E as terras ficando anos e anos ali do mesmo jeito. Às urtigas. Às formigas. Aos cupins. Pasto nanico natural inútil. Pena! Podiam se prestar a benfeitorias: aos homens; aos animais. A duvidar, por ali nem mesmo répteis se dariam ao trabalho de palmilhar. Pois o que se pode colher em meio a areia e capim nanico verde-catarro?
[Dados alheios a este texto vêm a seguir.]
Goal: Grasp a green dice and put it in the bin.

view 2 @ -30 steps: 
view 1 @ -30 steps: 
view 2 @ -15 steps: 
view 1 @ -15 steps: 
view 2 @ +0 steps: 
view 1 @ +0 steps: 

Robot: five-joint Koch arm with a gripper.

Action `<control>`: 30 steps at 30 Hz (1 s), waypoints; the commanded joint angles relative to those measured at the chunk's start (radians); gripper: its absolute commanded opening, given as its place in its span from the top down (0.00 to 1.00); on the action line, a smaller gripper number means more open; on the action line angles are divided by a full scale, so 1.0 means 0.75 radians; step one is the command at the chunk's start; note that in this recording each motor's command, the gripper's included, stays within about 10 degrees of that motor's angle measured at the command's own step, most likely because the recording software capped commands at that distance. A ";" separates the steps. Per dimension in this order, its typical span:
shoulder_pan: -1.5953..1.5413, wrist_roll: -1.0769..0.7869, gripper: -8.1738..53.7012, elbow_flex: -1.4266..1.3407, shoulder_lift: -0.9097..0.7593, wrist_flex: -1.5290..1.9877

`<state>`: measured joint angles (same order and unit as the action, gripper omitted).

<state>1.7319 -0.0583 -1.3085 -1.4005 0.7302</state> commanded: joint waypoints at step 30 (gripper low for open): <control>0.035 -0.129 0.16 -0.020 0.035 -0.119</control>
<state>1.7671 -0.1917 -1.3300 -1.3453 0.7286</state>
    Anos conhecendo aquele deserto perdido em si mesmo. E o sentimento incômodo de que tanta terra ao léu era de doer. Aquela imensidão inservível à espera de quem lhe viesse se declarar oficialmente seu dono. Pois que donos disputavam-na há muitos anos decerto nem sabendo ao certo o que fazer com ela. Disputavam a condição de ser o dono dela. Eis a triste pior certeza. Não a queriam para amanhá-la; afagá-la com arados e grades. Fertilizá-la predispondo-a à procriação. Fecundá-la com sementes pródigas e ávidas de frutos aos borbotões; sadios e apetitosos. Não. Queriam tão-somente ter-lhe a posse. O poder de mando, de propriedade, de dono. Por isso batiam-se.
    Um dia por ali deixou de passar. A vida, mutante insofreável, fê-lo ir viver e conviver noutras plagas. E certa feita os jornais de uma certa manhã lhe trouxeram a notícia viva de que aquela terra havia sido ocupada em massa por dezenas de milhares do Movimento dos Sem-Terra. Eles concluíram que ela era improdutiva.